The preceding Examples demonstrate the in vitro selection of multivalent glycopeptides from diverse libraries (˜10¹³sequences). It has been shown that the use of higher temperature in the target binding step of selection favors glycopeptides with lower multivalency, an effect which parallels that which was observed in the SELMA selection of glycosylated DNAs (MacPherson et al., Angew. Chem. Int. Ed. 50:11238-11242 (2011); Temme et al., Chem. Eur. J. 19:17291-17295 (2013); and Temme et al., J. Am. Chem. Soc. 136:1726-1729 (2014), which are hereby incorporated by reference in their entirety). This approach can be used to design multivalent carbohydrate vaccines targeting additional HIV or cancer epitopes, as well as multivalent carbohydrate ligands for other lectins. The glycopeptides and other conjugates thus obtained will be useful tools in biological studies and for therapeutic applications.

One or more point mutations or truncations were introduced into several of the clones to assess their effects on 2G12 binding. The mutated sequences, generated according to the procedures described in the preceding Material & Methods section, are shown in Table 6 below.

Based on these results, Cys residues can be mutated to Ser or Ala when the Cys residue is not involved in disulfide bond formation with a second Cys residue. Thus, Cys substitution is sequence dependent. This is confirmed by 10F12 as compared to 10F5 and 10F3, where Cys substitutions were tolerated in the latter but not the former.

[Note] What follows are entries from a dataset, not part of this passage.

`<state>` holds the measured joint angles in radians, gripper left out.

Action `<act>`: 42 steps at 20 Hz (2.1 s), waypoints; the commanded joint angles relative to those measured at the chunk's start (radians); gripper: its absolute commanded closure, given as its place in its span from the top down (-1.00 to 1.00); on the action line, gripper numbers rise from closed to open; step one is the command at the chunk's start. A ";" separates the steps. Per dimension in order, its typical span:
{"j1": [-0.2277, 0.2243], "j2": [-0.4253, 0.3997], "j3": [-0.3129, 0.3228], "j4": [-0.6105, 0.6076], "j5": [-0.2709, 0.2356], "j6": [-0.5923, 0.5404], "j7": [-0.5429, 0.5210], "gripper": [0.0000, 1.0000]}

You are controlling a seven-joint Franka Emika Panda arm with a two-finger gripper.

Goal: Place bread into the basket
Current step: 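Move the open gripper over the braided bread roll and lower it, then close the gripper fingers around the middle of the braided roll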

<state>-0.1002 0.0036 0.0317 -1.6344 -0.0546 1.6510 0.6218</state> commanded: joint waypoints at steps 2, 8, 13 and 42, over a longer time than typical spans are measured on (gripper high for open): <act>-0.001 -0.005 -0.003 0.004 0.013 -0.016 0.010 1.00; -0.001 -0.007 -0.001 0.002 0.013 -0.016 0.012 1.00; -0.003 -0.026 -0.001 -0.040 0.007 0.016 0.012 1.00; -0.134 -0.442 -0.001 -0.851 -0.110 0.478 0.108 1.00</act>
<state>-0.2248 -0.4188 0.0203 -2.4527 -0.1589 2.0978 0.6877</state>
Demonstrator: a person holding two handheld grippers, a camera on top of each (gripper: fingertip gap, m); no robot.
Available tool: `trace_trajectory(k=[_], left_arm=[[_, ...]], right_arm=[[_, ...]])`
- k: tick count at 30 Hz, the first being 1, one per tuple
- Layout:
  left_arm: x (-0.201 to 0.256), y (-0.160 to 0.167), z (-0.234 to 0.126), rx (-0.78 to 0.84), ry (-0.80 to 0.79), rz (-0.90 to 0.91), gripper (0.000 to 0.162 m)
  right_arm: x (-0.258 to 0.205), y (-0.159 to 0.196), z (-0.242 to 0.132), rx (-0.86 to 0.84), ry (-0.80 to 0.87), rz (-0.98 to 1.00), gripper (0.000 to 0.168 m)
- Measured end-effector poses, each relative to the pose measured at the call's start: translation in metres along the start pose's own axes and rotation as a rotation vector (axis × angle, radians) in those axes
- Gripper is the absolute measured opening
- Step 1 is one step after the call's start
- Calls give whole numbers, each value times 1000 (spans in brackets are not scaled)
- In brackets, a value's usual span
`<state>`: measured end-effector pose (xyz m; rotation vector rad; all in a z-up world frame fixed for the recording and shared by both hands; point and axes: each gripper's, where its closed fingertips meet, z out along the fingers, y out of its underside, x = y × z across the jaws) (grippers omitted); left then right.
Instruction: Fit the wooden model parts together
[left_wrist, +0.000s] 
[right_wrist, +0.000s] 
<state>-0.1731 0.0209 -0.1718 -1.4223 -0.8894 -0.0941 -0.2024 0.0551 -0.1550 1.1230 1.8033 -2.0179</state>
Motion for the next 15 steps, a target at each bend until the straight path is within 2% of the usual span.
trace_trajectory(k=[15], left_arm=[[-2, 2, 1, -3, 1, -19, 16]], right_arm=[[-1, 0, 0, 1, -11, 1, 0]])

Truncation is also feasible where the truncation either does not involve residues involved in forming the glycosylated epitope recognized by 2G12 or residues involved in stabilizing the structure of the glycopolypeptide. This is confirmed by 10F2-411 and 10V1-419, which still exhibit tight binding to 2G12.

Although preferred embodiments have been depicted and described in detail herein, it will be apparent to those skilled in the relevant art that various modifications, additions, substitutions, and the like can be made without departing from the spirit of the invention and these are therefore considered to be within the scope of the invention as defined in the claims which follow.